=== Begin Enclosure ===

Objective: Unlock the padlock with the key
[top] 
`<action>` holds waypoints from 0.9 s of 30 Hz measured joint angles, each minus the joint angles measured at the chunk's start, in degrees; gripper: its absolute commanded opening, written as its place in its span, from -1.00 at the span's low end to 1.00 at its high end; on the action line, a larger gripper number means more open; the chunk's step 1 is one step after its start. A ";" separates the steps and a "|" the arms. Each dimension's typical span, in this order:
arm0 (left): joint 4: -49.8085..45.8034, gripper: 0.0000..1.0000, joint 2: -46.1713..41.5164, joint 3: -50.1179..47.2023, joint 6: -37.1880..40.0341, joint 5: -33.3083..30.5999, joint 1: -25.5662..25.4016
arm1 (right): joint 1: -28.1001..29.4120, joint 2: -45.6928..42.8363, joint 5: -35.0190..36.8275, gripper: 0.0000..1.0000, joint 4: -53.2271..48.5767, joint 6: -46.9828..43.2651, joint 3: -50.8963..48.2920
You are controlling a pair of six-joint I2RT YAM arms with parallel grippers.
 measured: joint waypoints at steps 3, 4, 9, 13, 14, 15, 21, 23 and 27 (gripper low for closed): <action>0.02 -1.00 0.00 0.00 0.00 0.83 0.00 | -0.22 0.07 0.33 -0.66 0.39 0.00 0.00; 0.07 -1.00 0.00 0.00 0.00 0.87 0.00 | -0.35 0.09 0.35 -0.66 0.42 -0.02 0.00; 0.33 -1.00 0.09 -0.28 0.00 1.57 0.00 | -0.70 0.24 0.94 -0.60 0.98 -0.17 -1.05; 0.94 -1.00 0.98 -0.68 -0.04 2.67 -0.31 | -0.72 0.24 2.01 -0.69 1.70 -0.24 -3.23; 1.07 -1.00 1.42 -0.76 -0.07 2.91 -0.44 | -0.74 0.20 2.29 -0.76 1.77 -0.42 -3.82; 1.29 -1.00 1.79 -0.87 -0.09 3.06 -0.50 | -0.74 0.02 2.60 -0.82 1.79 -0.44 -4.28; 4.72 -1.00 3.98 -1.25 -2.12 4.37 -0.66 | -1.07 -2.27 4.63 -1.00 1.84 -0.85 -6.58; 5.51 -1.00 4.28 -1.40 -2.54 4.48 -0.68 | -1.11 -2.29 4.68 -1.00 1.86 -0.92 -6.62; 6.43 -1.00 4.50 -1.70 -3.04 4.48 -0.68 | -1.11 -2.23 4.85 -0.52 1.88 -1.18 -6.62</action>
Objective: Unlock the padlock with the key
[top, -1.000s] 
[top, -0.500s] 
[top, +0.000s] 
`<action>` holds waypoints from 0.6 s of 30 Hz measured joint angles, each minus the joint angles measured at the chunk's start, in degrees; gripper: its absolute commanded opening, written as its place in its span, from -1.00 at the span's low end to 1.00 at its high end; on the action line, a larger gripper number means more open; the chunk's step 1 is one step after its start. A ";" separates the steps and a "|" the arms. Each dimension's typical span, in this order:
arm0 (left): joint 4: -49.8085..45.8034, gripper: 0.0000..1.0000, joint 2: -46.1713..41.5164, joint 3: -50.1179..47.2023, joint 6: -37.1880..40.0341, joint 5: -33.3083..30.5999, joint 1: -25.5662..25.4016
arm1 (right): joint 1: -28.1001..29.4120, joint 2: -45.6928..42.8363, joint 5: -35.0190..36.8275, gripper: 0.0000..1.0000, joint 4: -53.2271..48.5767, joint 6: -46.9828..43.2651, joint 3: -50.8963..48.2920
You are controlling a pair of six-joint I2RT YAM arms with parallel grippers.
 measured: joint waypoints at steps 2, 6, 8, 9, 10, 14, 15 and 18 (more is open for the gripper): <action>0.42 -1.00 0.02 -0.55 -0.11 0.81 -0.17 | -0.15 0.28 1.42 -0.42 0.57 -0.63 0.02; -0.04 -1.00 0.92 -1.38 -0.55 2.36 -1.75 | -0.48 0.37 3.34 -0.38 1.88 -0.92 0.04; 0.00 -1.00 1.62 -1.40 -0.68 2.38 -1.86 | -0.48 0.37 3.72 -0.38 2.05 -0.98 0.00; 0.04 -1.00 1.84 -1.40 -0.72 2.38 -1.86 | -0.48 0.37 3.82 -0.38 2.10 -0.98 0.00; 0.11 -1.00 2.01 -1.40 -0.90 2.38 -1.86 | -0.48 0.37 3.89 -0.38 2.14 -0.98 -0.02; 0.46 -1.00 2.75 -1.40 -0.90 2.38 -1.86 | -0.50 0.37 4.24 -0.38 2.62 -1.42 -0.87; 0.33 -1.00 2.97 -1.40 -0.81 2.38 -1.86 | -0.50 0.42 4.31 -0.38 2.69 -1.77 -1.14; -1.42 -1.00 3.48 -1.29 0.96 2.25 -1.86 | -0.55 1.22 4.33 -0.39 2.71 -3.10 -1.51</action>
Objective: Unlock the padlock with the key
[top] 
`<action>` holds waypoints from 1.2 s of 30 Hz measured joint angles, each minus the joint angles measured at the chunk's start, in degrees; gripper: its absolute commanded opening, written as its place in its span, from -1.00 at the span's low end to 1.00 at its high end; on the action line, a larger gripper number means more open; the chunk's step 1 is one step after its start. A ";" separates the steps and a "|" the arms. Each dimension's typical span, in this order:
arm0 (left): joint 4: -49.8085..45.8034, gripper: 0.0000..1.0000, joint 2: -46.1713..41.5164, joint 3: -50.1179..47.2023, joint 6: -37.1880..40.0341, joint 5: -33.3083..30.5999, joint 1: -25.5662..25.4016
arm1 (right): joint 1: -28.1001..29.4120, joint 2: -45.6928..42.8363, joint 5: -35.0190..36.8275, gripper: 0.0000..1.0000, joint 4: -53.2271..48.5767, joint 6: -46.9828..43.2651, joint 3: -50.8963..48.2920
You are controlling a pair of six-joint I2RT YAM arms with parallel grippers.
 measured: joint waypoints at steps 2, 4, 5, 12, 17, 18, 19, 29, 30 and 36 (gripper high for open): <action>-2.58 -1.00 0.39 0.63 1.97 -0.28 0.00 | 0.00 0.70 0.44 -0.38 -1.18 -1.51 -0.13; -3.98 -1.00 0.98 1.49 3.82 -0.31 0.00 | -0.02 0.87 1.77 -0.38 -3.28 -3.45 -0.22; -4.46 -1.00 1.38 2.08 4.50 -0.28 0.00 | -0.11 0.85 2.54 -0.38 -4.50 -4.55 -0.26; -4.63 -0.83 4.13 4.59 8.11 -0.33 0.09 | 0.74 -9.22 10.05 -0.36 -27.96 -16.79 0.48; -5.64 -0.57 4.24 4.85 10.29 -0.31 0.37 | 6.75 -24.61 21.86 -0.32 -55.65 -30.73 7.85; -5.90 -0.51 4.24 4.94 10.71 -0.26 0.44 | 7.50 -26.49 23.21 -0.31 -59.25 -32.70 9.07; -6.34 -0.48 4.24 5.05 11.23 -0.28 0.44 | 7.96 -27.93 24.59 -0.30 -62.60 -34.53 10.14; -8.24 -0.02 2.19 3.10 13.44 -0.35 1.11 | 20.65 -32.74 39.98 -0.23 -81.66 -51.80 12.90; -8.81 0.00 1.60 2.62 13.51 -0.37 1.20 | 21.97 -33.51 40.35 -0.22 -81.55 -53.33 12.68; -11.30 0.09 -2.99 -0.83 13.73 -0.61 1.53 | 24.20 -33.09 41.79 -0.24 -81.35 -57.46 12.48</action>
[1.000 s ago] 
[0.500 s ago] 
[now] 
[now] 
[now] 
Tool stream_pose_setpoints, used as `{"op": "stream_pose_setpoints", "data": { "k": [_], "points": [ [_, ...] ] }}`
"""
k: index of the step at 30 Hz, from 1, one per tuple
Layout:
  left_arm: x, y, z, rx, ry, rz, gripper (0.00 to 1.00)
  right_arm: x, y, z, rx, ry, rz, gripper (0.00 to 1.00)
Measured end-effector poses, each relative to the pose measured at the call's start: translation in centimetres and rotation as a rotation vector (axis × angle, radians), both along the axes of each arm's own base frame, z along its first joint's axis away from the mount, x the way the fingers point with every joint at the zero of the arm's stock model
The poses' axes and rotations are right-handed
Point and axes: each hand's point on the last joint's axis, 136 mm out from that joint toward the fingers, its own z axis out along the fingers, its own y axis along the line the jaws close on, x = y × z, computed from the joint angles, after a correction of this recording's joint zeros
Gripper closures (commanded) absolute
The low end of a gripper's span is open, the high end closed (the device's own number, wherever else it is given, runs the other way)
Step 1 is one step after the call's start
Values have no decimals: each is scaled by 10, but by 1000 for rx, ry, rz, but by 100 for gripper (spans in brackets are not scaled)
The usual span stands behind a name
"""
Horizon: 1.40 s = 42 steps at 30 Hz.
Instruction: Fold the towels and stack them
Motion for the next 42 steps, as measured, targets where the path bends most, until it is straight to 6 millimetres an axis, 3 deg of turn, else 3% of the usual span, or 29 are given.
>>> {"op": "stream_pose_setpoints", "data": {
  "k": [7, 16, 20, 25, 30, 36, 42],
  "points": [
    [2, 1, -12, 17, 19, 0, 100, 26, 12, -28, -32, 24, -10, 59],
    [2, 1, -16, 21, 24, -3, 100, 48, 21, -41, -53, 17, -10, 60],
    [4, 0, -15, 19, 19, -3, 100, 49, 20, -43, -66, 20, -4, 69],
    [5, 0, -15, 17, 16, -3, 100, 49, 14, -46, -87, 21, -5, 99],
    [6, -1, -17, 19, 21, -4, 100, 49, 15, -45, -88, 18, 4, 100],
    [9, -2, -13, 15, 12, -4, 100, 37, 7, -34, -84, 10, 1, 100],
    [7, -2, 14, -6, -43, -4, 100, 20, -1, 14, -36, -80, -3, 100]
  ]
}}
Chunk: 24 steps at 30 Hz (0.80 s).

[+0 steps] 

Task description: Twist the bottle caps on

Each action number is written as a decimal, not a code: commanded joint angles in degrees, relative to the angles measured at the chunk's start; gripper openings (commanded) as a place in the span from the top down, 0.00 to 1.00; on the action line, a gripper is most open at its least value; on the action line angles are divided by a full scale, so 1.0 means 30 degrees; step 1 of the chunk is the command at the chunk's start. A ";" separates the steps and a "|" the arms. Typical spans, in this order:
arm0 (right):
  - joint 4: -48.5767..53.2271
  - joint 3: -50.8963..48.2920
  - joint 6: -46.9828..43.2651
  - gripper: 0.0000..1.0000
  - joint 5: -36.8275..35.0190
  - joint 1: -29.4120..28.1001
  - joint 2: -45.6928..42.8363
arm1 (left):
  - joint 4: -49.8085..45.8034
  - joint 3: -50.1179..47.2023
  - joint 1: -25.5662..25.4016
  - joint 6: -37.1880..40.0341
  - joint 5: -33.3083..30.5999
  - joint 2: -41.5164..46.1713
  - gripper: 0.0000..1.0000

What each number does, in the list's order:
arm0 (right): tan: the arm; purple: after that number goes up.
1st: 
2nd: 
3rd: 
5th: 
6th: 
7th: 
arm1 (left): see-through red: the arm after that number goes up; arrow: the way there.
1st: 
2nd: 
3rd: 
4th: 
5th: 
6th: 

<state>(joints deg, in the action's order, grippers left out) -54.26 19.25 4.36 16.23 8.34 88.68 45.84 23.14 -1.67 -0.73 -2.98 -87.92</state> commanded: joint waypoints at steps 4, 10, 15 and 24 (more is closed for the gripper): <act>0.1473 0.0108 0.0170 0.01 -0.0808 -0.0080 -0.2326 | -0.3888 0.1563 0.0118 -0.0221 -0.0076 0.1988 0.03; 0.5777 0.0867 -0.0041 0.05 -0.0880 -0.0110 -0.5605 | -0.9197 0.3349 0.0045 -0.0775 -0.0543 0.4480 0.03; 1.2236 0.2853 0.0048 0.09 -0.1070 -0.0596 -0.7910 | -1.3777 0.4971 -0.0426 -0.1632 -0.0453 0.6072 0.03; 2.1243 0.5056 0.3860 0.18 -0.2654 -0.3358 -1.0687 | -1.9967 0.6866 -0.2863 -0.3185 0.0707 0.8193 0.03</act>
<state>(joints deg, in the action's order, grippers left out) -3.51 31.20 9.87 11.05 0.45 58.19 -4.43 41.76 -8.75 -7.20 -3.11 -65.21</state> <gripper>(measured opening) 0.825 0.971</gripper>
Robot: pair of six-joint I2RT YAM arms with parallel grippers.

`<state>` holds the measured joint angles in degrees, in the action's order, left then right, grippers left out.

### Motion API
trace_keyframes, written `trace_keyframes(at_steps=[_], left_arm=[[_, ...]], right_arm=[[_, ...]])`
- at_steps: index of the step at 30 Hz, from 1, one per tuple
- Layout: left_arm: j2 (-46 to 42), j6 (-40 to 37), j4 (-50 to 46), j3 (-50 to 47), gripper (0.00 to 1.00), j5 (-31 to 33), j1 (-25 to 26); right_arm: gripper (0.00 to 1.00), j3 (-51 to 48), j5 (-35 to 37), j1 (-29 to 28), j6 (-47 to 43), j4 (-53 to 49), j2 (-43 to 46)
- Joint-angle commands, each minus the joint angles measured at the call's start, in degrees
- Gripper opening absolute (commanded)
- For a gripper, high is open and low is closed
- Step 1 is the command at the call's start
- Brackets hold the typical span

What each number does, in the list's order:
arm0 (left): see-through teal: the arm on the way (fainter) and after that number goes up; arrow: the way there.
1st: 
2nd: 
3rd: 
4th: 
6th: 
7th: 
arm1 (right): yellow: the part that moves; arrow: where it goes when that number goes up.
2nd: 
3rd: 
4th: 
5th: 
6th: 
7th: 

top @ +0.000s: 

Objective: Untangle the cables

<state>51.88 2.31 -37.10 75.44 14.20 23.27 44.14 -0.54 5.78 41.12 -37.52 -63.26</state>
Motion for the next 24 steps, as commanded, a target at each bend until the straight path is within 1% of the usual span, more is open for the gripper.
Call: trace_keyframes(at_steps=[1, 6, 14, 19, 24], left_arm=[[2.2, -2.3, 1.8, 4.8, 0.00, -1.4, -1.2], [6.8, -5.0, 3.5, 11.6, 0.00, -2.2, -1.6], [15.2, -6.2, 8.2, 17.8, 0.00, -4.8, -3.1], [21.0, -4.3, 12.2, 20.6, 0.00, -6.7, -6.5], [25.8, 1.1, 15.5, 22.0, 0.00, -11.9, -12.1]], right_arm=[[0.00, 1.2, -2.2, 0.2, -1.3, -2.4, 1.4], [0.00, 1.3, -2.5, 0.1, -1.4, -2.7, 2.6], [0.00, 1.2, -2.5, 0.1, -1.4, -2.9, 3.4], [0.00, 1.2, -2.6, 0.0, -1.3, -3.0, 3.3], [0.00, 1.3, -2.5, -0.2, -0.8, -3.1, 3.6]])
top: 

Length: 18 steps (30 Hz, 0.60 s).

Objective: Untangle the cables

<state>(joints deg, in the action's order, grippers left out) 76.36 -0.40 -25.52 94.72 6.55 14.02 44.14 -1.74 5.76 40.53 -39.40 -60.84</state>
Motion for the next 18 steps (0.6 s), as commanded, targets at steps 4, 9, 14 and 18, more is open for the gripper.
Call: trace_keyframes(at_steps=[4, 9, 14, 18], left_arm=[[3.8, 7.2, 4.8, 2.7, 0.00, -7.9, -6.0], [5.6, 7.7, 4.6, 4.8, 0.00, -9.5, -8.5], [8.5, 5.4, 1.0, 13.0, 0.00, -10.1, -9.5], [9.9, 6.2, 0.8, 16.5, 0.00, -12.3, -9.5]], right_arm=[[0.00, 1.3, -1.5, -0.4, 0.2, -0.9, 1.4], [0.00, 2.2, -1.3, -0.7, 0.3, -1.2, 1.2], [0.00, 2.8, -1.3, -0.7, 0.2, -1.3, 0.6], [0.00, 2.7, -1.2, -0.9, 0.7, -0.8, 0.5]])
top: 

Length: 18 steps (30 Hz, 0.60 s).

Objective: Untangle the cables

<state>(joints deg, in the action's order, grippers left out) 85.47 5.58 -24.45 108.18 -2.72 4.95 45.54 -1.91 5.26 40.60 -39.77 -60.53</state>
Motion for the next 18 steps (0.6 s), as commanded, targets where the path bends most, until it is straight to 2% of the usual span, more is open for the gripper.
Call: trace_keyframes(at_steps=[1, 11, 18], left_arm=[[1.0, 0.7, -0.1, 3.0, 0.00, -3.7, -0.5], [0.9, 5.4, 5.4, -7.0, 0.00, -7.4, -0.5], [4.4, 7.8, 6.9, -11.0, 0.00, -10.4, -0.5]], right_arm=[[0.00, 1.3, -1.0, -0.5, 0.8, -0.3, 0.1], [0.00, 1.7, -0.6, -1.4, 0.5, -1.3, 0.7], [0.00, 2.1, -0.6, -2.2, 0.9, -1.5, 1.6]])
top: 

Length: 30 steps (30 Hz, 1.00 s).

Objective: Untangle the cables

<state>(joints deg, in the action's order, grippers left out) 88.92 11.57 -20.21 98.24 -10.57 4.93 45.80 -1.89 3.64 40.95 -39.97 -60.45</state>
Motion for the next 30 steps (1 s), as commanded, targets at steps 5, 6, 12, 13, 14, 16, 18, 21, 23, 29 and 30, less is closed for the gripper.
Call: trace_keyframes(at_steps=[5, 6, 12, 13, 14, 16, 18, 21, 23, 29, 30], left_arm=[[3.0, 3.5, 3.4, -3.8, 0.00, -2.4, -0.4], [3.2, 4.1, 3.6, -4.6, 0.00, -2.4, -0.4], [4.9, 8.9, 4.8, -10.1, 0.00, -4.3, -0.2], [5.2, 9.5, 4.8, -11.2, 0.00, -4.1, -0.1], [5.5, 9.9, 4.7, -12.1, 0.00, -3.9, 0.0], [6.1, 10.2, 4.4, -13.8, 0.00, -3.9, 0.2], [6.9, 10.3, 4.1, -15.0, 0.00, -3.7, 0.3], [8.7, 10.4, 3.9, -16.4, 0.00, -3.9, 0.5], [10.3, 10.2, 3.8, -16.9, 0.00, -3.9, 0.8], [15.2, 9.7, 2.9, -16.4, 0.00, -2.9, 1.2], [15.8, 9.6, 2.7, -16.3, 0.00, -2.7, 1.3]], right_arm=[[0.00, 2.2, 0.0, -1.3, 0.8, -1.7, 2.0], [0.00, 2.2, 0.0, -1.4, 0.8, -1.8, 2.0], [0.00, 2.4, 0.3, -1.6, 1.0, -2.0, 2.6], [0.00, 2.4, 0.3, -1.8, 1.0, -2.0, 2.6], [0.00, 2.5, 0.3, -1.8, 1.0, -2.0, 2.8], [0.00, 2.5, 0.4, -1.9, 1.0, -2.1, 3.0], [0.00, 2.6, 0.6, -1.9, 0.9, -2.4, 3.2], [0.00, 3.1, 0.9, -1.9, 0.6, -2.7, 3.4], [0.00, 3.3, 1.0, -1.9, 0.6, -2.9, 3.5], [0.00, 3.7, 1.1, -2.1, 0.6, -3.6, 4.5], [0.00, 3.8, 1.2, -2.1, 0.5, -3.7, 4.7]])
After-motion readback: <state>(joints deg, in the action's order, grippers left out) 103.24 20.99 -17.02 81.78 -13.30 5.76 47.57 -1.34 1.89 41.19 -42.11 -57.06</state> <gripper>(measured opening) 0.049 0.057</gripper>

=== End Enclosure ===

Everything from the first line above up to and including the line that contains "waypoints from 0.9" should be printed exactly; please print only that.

Objective: Unlock the padlock with the key
[top] 
`<action>` holds waypoints from 0.9 s of 30 Hz measured joint angles, each minus the joint angles measured at the chunk's start, in degrees; gripper: its absolute commanded opening, written as its place in its span, from -1.00 at the span's low end to 1.00 at its high end; on the action line, a larger gripper number means more open; the chunk's step 1 is one step after its start. A ";" separates the steps and a "|" the arms. Each dimension's typical span, in this order:

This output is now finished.